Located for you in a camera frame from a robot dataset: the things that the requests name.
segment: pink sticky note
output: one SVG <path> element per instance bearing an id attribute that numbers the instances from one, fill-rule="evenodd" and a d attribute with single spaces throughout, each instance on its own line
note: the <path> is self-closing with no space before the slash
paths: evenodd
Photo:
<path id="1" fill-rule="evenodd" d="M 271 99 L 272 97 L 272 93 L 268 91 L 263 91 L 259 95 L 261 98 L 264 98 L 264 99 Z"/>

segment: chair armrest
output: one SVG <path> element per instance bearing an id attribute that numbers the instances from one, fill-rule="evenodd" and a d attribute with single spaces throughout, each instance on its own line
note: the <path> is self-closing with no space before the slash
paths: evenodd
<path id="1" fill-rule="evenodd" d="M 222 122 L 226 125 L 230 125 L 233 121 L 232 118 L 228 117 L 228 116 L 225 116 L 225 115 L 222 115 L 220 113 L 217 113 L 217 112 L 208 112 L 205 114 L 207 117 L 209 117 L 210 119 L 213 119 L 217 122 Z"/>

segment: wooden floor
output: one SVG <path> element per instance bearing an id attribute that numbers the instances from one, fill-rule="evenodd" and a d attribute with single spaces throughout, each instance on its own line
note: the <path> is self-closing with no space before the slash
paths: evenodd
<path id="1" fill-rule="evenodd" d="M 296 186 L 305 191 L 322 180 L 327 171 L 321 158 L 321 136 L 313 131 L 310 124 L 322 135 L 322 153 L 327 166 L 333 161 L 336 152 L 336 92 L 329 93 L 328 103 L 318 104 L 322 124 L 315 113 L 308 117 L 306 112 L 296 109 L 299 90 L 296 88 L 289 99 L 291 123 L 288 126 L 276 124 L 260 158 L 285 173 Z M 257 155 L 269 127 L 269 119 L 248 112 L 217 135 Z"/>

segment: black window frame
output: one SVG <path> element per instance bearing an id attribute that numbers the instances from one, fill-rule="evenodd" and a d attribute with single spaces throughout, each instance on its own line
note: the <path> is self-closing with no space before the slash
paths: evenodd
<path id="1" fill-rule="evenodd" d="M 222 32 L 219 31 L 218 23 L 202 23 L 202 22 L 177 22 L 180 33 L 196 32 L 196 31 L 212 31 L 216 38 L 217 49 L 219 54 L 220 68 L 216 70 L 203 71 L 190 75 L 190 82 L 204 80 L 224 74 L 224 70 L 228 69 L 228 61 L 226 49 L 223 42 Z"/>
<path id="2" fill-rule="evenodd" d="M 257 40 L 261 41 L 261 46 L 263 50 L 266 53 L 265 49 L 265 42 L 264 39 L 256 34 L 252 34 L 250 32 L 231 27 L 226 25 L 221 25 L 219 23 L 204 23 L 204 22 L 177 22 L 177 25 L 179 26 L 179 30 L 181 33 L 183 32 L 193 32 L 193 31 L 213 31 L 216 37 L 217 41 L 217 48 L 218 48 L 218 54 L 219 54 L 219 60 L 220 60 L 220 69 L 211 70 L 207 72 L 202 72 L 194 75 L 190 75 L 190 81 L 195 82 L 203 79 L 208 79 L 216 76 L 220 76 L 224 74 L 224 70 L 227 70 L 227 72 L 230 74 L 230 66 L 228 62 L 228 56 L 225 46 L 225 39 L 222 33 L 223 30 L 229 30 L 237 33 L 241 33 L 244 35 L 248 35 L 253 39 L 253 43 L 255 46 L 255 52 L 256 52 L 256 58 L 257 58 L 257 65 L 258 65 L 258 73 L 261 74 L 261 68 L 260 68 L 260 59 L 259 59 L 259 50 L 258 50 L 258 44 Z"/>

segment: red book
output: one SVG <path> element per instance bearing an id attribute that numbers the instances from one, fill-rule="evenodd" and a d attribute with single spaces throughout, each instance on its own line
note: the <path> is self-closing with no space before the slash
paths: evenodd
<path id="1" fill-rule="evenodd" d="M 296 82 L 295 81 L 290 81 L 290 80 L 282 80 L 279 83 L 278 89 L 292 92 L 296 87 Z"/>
....................
TASK DESCRIPTION - Give back each line above precisely as it stands.

WRITTEN ANSWER -
Located for you in a camera frame from a robot dataset: the things that the requests name.
segment: pink sticky note
output: one SVG <path> element per instance bearing an id attribute that numbers the instances from one, fill-rule="evenodd" and a d attribute with single spaces throughout, each instance on its own line
note: the <path> is self-closing with no space before the slash
paths: evenodd
Photo:
<path id="1" fill-rule="evenodd" d="M 271 99 L 272 97 L 272 93 L 268 91 L 263 91 L 259 95 L 261 98 L 264 98 L 264 99 Z"/>

segment: chair armrest
output: one SVG <path> element per instance bearing an id attribute that numbers the instances from one, fill-rule="evenodd" and a d attribute with single spaces throughout, each instance on its own line
note: the <path> is self-closing with no space before the slash
paths: evenodd
<path id="1" fill-rule="evenodd" d="M 222 122 L 226 125 L 230 125 L 233 121 L 232 118 L 228 117 L 228 116 L 225 116 L 225 115 L 222 115 L 220 113 L 217 113 L 217 112 L 208 112 L 205 114 L 207 117 L 209 117 L 210 119 L 213 119 L 217 122 Z"/>

segment: wooden floor
output: one SVG <path> element per instance bearing an id attribute that numbers the instances from one, fill-rule="evenodd" and a d attribute with single spaces throughout, each instance on its own line
note: the <path> is self-closing with no space before the slash
paths: evenodd
<path id="1" fill-rule="evenodd" d="M 296 186 L 305 191 L 322 180 L 327 171 L 321 158 L 321 136 L 313 131 L 310 124 L 322 135 L 322 153 L 327 166 L 333 161 L 336 152 L 336 92 L 329 93 L 328 103 L 318 104 L 322 124 L 315 113 L 308 117 L 306 112 L 296 109 L 299 90 L 296 88 L 289 99 L 291 123 L 288 126 L 276 124 L 260 158 L 285 173 Z M 257 155 L 269 127 L 269 119 L 248 112 L 217 135 Z"/>

segment: black window frame
output: one SVG <path> element per instance bearing an id attribute that numbers the instances from one, fill-rule="evenodd" and a d attribute with single spaces throughout, each instance on its own line
note: the <path> is self-closing with no space before the slash
paths: evenodd
<path id="1" fill-rule="evenodd" d="M 222 32 L 219 31 L 218 23 L 202 23 L 202 22 L 177 22 L 180 33 L 196 32 L 196 31 L 212 31 L 216 38 L 217 49 L 219 54 L 220 68 L 216 70 L 203 71 L 190 75 L 190 82 L 204 80 L 224 74 L 224 70 L 228 69 L 228 61 L 226 49 L 223 42 Z"/>
<path id="2" fill-rule="evenodd" d="M 257 40 L 261 41 L 261 46 L 263 50 L 266 53 L 265 49 L 265 42 L 264 39 L 256 34 L 252 34 L 250 32 L 231 27 L 226 25 L 221 25 L 219 23 L 204 23 L 204 22 L 177 22 L 177 25 L 179 26 L 179 30 L 181 33 L 183 32 L 193 32 L 193 31 L 213 31 L 216 37 L 217 41 L 217 48 L 218 48 L 218 54 L 219 54 L 219 60 L 220 60 L 220 69 L 211 70 L 207 72 L 202 72 L 194 75 L 190 75 L 190 81 L 195 82 L 203 79 L 208 79 L 216 76 L 220 76 L 224 74 L 224 70 L 227 70 L 227 72 L 230 74 L 230 66 L 228 62 L 228 56 L 225 46 L 225 39 L 222 33 L 223 30 L 229 30 L 237 33 L 241 33 L 244 35 L 248 35 L 253 39 L 253 43 L 255 46 L 255 52 L 256 52 L 256 58 L 257 58 L 257 65 L 258 65 L 258 73 L 261 74 L 261 68 L 260 68 L 260 59 L 259 59 L 259 50 L 258 50 L 258 44 Z"/>

segment: red book
output: one SVG <path> element per instance bearing an id attribute that numbers the instances from one, fill-rule="evenodd" and a d attribute with single spaces throughout, each instance on its own line
note: the <path> is self-closing with no space before the slash
paths: evenodd
<path id="1" fill-rule="evenodd" d="M 296 82 L 295 81 L 290 81 L 290 80 L 282 80 L 279 83 L 278 89 L 292 92 L 296 87 Z"/>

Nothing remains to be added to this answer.